Records to process:
········

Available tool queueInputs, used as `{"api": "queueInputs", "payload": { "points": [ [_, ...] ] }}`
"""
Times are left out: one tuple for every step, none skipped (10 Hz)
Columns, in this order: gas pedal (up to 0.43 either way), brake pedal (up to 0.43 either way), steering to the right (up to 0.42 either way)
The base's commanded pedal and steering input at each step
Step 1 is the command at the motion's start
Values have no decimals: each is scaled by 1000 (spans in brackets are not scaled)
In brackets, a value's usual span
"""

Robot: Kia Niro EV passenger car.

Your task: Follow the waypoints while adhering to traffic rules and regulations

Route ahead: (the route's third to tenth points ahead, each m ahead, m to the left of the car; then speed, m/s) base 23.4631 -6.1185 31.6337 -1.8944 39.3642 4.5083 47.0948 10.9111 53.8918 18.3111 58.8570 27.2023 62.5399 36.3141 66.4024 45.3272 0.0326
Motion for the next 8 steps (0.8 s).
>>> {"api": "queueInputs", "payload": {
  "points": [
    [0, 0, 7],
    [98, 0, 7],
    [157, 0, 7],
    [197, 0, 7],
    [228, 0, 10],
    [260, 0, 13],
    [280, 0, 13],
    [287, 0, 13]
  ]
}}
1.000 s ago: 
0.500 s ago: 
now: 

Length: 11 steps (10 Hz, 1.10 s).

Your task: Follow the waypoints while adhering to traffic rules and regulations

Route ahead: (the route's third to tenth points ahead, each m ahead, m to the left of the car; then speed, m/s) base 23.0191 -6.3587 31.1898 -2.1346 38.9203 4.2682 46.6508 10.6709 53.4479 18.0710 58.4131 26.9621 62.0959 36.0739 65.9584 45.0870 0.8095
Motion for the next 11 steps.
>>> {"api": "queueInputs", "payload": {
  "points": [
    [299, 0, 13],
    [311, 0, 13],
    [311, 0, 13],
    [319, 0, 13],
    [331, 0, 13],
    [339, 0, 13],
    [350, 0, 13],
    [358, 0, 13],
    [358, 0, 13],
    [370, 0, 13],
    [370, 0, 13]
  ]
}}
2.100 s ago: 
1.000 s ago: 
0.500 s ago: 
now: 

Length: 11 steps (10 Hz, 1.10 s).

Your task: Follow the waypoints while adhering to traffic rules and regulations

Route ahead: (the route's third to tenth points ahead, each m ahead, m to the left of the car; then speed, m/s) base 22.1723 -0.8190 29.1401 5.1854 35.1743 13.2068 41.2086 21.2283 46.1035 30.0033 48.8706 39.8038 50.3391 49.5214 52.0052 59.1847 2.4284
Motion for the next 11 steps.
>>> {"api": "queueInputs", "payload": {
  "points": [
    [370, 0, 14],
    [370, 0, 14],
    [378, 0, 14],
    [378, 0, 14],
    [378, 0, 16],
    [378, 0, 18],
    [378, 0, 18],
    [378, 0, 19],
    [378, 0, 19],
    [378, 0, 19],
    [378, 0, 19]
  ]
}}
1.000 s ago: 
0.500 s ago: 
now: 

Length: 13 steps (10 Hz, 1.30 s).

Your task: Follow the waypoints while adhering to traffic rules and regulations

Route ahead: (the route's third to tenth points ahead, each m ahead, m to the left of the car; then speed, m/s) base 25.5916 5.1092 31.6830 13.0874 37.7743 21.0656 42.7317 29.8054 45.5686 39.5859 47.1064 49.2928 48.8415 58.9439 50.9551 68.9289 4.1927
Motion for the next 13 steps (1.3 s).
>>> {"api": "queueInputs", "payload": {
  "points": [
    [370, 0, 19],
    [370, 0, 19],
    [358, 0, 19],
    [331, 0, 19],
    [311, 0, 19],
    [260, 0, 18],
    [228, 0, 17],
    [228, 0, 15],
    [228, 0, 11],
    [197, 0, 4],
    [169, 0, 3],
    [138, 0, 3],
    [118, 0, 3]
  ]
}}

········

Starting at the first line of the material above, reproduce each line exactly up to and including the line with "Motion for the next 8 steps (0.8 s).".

Available tool queueInputs, used as `{"api": "queueInputs", "payload": { "points": [ [_, ...] ] }}`
"""
Times are left out: one tuple for every step, none skipped (10 Hz)
Columns, in this order: gas pedal (up to 0.43 either way), brake pedal (up to 0.43 either way), steering to the right (up to 0.42 either way)
The base's commanded pedal and steering input at each step
Step 1 is the command at the motion's start
Values have no decimals: each is scaled by 1000 (spans in brackets are not scaled)
In brackets, a value's usual span
"""

Robot: Kia Niro EV passenger car.

Your task: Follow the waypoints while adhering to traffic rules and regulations

Route ahead: (the route's third to tenth points ahead, each m ahead, m to the left of the car; then speed, m/s) base 23.4631 -6.1185 31.6337 -1.8944 39.3642 4.5083 47.0948 10.9111 53.8918 18.3111 58.8570 27.2023 62.5399 36.3141 66.4024 45.3272 0.0326
Motion for the next 8 steps (0.8 s).

Nothing further belongs to this answer.